One example of reverse inference is the use of activity in the “pain matrix” to infer effects of

non-pharmacological interventions on “pain processing” (Bushnell et al., 2013). Typically,

brain modulation by conditions including hypnosis (Rainville et al., 1997),

placebo/expectations (Wager et al., 2004), emotion (Roy et al., 2009), distraction (Tracey et

al., 2002) and others was used to corroborate effects on pain reports and infer meaningful

changes in pain mechanisms. Moreover, some of these studies also found increased activity

in brain neurochemical systems (Wager et al., 2007) and regions involved in descending

pain modulatory systems, such as the rostral ACC (rACC) or PAG (Tracey et al., 2002, Wager

et al., 2004), which was interpreted as evidence that these interventions may alter spinal

nociceptive processes.
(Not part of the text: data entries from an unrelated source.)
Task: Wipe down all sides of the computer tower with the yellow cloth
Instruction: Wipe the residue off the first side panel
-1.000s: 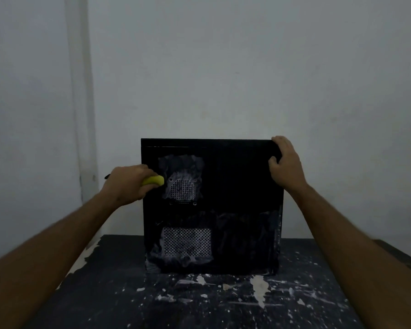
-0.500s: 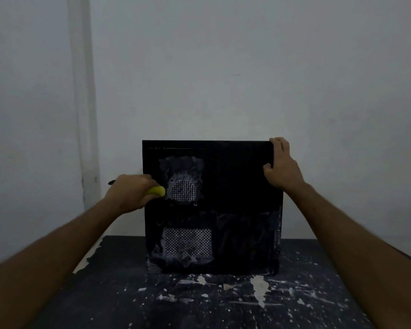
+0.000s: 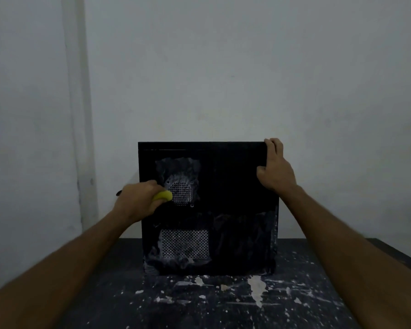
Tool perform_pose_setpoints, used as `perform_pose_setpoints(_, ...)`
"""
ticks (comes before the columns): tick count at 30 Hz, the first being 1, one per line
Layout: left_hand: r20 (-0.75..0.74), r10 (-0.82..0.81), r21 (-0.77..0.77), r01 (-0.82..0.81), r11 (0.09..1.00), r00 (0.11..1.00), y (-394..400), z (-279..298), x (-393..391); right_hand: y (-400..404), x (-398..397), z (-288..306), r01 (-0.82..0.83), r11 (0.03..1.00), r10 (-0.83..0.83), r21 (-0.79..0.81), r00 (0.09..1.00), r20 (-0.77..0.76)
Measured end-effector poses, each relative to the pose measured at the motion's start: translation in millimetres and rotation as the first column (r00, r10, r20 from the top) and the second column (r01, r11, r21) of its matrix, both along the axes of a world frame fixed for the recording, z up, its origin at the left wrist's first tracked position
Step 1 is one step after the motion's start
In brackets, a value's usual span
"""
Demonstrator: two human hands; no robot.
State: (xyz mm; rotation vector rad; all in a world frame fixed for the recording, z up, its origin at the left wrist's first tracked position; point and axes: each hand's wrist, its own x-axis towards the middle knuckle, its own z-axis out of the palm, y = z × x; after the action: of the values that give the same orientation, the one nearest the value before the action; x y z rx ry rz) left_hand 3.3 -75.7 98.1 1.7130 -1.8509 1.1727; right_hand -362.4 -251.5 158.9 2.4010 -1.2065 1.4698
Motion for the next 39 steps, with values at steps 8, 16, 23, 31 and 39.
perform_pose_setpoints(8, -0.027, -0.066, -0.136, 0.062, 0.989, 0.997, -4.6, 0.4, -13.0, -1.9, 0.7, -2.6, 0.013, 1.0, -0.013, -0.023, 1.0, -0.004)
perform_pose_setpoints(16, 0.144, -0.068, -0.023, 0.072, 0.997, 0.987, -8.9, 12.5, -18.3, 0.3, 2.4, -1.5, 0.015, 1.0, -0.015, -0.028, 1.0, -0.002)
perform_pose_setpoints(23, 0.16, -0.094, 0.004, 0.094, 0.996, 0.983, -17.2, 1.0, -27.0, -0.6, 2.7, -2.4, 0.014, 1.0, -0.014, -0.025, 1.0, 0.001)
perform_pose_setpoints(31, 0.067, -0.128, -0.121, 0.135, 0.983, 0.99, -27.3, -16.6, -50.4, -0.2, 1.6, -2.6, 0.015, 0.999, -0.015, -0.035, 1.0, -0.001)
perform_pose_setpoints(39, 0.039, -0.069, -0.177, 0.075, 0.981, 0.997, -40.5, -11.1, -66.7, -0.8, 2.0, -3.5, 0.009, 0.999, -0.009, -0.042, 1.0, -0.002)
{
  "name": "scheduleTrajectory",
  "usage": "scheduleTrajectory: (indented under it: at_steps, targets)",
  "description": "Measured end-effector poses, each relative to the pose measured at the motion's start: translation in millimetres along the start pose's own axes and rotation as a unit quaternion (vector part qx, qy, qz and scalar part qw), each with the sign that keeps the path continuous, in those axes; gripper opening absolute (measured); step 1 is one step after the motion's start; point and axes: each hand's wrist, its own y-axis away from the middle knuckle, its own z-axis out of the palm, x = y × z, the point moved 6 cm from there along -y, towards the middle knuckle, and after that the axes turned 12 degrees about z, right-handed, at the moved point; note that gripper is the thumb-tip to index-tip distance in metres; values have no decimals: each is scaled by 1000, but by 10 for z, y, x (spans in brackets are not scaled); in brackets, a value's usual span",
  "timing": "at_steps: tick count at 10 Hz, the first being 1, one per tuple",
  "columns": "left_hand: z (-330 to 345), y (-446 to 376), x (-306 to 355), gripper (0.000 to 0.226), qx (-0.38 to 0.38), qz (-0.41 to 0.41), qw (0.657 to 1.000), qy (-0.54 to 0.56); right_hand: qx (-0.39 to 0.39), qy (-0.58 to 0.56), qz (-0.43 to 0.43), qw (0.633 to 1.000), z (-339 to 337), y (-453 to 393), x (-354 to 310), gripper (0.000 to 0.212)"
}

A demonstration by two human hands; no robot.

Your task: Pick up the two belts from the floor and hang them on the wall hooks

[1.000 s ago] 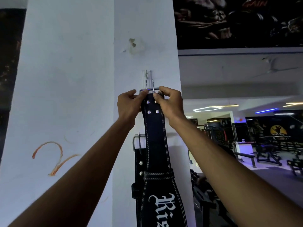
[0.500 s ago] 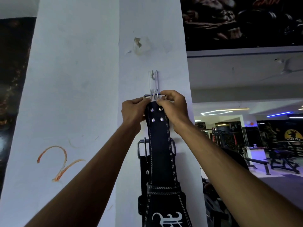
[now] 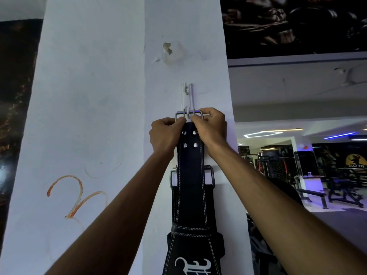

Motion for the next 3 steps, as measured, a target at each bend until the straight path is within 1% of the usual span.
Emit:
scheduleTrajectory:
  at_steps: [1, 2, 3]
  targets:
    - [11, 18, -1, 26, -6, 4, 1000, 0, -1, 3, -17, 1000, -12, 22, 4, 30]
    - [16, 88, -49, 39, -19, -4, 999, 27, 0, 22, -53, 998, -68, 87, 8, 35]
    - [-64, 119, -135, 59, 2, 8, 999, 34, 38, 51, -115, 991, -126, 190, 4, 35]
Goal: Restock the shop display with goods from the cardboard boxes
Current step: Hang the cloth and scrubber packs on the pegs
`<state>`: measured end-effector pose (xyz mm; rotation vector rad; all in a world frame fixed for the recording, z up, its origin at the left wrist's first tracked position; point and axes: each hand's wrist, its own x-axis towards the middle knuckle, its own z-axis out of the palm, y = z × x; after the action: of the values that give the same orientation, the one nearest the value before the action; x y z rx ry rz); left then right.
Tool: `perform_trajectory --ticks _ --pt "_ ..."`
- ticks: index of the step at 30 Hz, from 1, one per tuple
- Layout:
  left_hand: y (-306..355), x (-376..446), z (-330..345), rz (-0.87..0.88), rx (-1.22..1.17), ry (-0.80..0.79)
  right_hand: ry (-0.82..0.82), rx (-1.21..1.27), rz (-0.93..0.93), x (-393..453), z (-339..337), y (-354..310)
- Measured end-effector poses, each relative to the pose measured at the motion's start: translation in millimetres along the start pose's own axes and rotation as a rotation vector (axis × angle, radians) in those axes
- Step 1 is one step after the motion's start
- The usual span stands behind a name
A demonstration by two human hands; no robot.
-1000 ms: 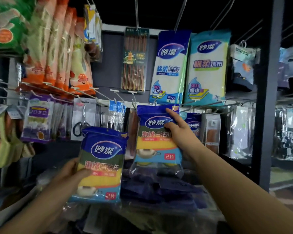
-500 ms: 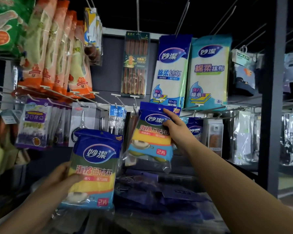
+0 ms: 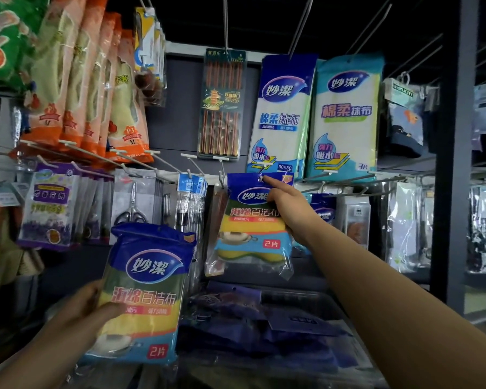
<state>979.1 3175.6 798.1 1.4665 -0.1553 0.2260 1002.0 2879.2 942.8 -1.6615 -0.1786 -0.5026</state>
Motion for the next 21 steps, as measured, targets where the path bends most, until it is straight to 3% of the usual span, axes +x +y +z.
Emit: perform_trajectory --ticks 7,13,18,21 --pt "-3 -2 -1 -0.040 -0.015 -0.004 0.059 -0.211 0.020 17 2 13" --pt "-5 -5 2 -0.022 -0.037 -0.005 0.077 -0.576 -0.025 29 0 32" --pt "-5 -10 9 -0.065 -0.107 -0.005 0.158 -0.499 -0.079 33 8 51" --pt "-6 -14 13 -0.010 -0.077 -0.006 0.232 -0.672 -0.099 17 16 62"
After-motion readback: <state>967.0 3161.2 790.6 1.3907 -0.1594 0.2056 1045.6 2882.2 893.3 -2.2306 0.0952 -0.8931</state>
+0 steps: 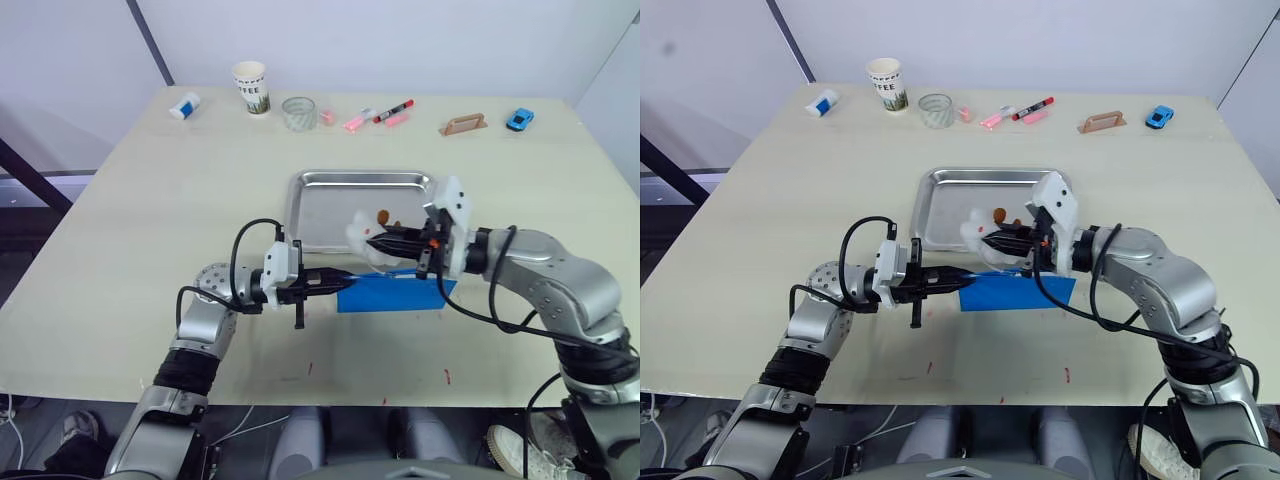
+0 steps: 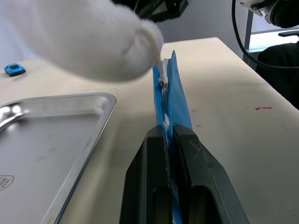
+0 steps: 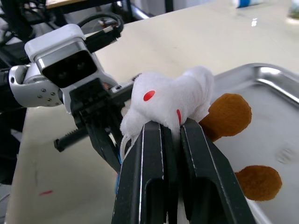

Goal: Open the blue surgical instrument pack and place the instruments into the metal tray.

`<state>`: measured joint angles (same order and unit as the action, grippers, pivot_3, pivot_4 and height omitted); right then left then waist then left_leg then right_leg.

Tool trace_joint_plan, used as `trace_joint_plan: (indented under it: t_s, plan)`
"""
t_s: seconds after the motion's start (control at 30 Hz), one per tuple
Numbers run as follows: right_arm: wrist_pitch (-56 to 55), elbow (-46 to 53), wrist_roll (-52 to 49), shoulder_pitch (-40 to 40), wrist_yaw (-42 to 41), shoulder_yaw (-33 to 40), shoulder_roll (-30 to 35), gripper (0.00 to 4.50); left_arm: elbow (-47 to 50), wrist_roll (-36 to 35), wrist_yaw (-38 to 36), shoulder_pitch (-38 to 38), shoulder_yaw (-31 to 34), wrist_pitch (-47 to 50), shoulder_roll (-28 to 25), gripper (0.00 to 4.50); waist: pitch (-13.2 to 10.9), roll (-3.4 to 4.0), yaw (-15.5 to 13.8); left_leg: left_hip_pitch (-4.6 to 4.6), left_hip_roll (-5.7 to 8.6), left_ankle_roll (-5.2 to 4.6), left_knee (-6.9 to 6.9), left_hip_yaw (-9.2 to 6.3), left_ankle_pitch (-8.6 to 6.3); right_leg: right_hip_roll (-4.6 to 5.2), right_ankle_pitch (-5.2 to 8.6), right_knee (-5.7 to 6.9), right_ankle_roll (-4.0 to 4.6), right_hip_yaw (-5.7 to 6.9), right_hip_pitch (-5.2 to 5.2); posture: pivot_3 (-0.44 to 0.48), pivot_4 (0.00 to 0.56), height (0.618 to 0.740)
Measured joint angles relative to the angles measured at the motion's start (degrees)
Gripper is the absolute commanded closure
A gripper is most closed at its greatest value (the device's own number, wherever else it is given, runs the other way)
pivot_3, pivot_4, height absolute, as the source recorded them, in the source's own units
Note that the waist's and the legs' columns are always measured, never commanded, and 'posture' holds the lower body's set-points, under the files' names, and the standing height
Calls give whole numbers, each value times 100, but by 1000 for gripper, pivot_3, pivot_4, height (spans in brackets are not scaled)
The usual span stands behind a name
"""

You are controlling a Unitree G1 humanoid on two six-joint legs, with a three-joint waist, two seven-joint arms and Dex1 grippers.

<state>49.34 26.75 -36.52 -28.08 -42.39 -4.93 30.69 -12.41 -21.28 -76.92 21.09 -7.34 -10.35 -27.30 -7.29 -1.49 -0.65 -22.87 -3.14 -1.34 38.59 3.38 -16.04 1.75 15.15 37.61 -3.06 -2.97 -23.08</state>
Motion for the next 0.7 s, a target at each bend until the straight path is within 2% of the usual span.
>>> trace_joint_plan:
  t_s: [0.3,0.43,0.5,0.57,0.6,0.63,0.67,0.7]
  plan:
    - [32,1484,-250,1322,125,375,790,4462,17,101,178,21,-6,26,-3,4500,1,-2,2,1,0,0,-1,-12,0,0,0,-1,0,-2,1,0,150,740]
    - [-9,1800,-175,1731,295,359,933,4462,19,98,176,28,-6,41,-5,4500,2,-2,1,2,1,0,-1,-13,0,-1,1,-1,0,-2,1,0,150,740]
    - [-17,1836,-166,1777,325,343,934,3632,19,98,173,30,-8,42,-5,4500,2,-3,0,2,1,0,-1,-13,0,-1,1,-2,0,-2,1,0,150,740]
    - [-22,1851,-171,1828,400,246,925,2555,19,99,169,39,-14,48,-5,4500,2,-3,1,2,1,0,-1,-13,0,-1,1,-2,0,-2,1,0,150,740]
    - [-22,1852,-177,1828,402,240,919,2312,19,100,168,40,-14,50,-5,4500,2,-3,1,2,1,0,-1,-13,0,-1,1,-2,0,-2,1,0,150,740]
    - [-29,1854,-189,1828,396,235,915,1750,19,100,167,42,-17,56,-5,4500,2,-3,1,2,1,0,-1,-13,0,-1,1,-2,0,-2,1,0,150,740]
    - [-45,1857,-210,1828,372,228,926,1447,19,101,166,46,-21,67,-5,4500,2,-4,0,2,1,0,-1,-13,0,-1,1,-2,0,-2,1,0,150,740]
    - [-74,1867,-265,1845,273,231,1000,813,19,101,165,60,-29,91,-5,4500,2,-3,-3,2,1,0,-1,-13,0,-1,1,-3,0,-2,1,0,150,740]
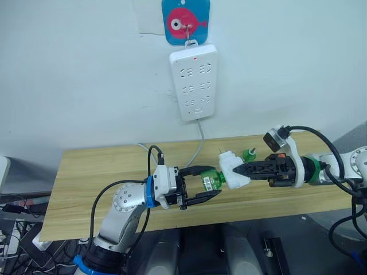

While it is perfectly plausible that non-pharmacological

interventions influence activity in the same pain-processing regions that respond to

noxious inputs, these results also tended to be interpreted by the greater scientific

community as a proof that these interventions did not just induce biases in pain reports, but

were really having an effect on subjective pain perception. Unfortunately, for decreased

activity in “pain matrix” regions to provide evidence that these interventions were really

effective in decreasing pain requires that “pain matrix” activity be specific to pain-

processing, an interpretation that is not supported by analyses of imaging data across many

types of tasks (Yarkoni et al., 2011).

Another example of reverse inference without evidence for specificity came from studies in

social neuroscience examining the cerebral substrates of social rejection and pain empathy.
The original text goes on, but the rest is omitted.